DESCRIPTION OF THE TASK: Could you set down exactly the lines of the data below, starting at the one that holds "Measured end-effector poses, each" and ending at the one that holds "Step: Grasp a", both included, and only those?

*** Begin section ***

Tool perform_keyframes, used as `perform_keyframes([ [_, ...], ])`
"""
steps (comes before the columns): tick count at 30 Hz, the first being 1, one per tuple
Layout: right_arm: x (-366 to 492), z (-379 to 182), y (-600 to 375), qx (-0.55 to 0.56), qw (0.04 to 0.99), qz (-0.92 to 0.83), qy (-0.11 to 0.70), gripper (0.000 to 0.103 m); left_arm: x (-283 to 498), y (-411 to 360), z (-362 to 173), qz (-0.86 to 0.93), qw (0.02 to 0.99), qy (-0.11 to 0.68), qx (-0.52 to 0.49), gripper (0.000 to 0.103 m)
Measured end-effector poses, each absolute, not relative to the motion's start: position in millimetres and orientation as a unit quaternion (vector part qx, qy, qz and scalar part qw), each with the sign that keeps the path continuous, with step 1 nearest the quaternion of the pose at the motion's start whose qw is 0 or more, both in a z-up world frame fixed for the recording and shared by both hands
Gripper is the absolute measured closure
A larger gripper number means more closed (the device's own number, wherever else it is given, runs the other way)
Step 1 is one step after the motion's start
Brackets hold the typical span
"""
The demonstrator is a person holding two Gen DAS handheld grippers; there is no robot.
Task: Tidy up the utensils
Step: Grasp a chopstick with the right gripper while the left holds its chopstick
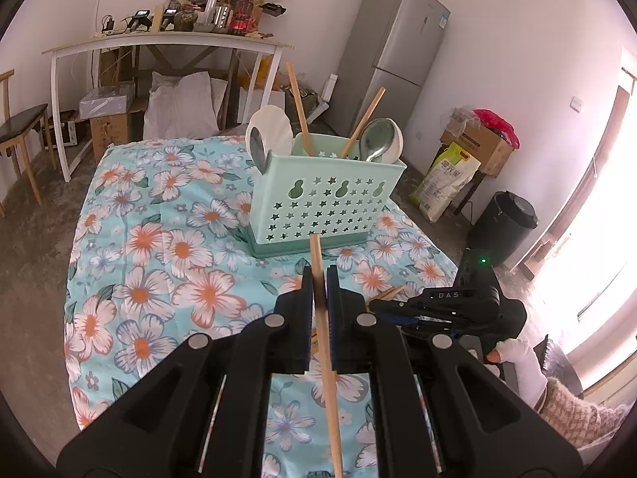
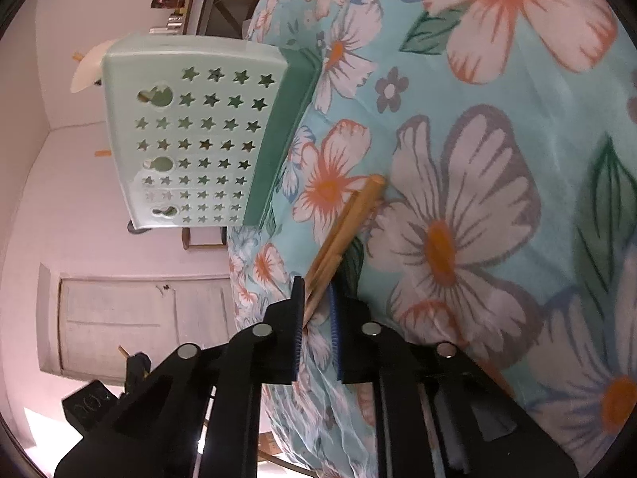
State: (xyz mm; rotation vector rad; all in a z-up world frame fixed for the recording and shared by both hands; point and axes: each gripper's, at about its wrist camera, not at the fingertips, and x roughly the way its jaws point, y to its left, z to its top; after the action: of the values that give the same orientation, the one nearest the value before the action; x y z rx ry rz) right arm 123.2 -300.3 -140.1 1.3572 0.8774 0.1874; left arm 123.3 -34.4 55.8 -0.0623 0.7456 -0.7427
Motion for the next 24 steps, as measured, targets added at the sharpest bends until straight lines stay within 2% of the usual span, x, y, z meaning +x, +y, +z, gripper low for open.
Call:
perform_keyframes([
  [5, 120.7, -139.8, -299.4, 0.622, 0.675, 0.08, 0.389, 0.089, 124.1, -32.2, 55.4, -0.354, 0.864, 0.356, -0.031, 0.097],
  [11, 125.0, -139.9, -300.5, 0.62, 0.675, 0.07, 0.394, 0.09, 124.2, -32.6, 55.2, -0.354, 0.864, 0.357, -0.031, 0.097],
  [14, 128.9, -138.6, -298.1, 0.611, 0.683, 0.062, 0.395, 0.093, 124.1, -31.5, 55.2, -0.354, 0.864, 0.356, -0.031, 0.097],
  [24, 105.2, -122.8, -302.5, 0.595, 0.709, 0.064, 0.374, 0.092, 124.4, -32.4, 55.0, -0.35, 0.865, 0.358, -0.031, 0.097],
])
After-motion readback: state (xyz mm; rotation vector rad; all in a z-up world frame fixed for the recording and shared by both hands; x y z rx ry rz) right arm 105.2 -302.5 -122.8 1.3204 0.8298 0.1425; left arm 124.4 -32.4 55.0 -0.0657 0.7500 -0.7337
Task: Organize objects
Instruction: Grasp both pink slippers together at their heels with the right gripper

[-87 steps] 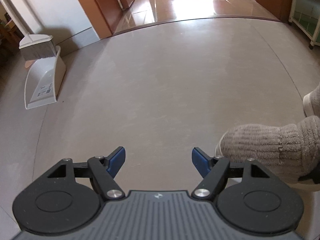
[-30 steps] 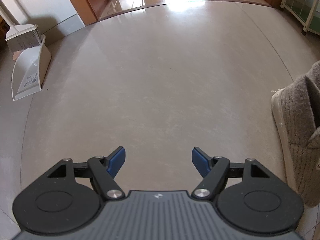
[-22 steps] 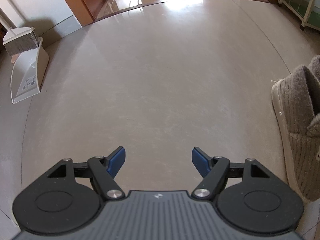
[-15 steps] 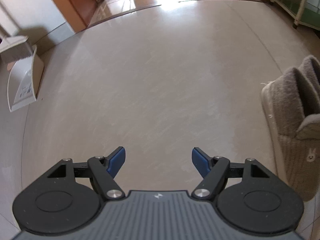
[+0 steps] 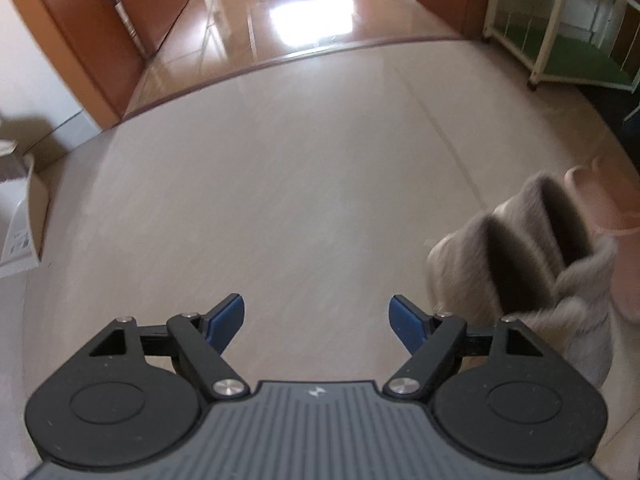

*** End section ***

ANSWER TO THE PROBLEM:
Measured end-effector poses, each absolute, not relative to the motion's start: position in millimetres and orientation as a unit quaternion (vector part qx, qy, qz and scalar part qw), each with the sign that keeps the path continuous, with step 1 nearest the quaternion of the pose at the motion's start whose qw is 0 or more, both in a z-up world frame fixed for the recording and shared by both hands
Gripper is the absolute measured closure
A larger gripper number means more closed (the device's own number, wherever else it is given, runs the other way)
Step 1 is one step after the motion's start
Brackets hold the typical span
"""
The demonstrator is a person holding two Gen DAS handheld grippers; there is no robot.
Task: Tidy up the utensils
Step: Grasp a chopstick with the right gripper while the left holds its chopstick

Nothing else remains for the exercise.